What you are asked to do → Scan the material that follows. Copy every line containing the word "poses".

Provided data →

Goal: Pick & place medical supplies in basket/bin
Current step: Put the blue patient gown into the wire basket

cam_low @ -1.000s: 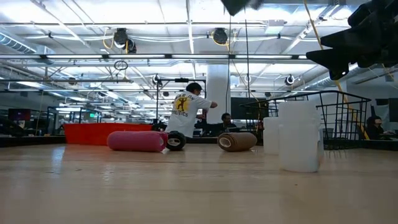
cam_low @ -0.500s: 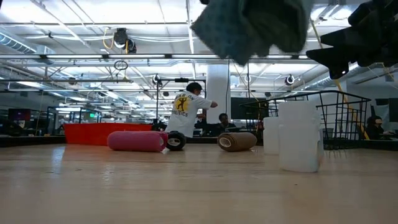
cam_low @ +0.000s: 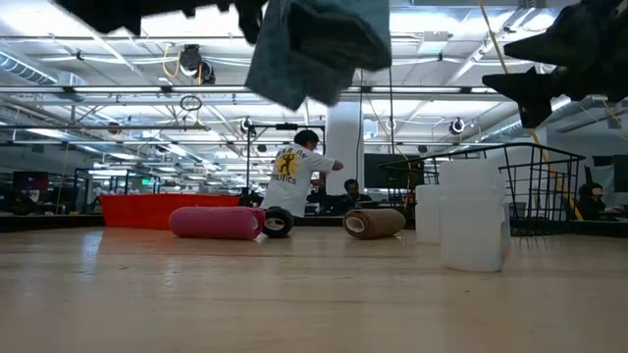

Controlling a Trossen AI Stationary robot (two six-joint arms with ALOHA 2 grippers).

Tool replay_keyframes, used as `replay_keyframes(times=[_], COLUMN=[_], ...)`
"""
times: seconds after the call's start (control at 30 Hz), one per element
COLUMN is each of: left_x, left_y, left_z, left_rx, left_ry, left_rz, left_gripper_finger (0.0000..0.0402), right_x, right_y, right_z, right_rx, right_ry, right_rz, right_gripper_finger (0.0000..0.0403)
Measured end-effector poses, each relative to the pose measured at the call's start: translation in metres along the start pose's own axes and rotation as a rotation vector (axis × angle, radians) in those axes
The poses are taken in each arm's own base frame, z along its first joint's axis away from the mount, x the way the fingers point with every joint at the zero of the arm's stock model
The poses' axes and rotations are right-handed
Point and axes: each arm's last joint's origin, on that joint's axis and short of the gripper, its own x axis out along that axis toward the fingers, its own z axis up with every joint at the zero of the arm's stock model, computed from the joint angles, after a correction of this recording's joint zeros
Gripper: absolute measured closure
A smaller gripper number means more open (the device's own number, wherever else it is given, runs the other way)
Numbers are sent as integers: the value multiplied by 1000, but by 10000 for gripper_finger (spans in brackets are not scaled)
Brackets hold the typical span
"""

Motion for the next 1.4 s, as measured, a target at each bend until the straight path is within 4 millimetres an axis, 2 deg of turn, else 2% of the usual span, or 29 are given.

Completed task →
Measured end-effector poses, each relative to the pose measured at the call's start: translation in metres along the start pose's own axes and rotation as a rotation vector (axis × angle, radians) in those axes
The poses are taken in each arm's own base frame, z along its first joint's axis away from the mount, x the way the fingers point with every joint at the zero of the arm's stock model
The poses' axes and rotations are right-handed

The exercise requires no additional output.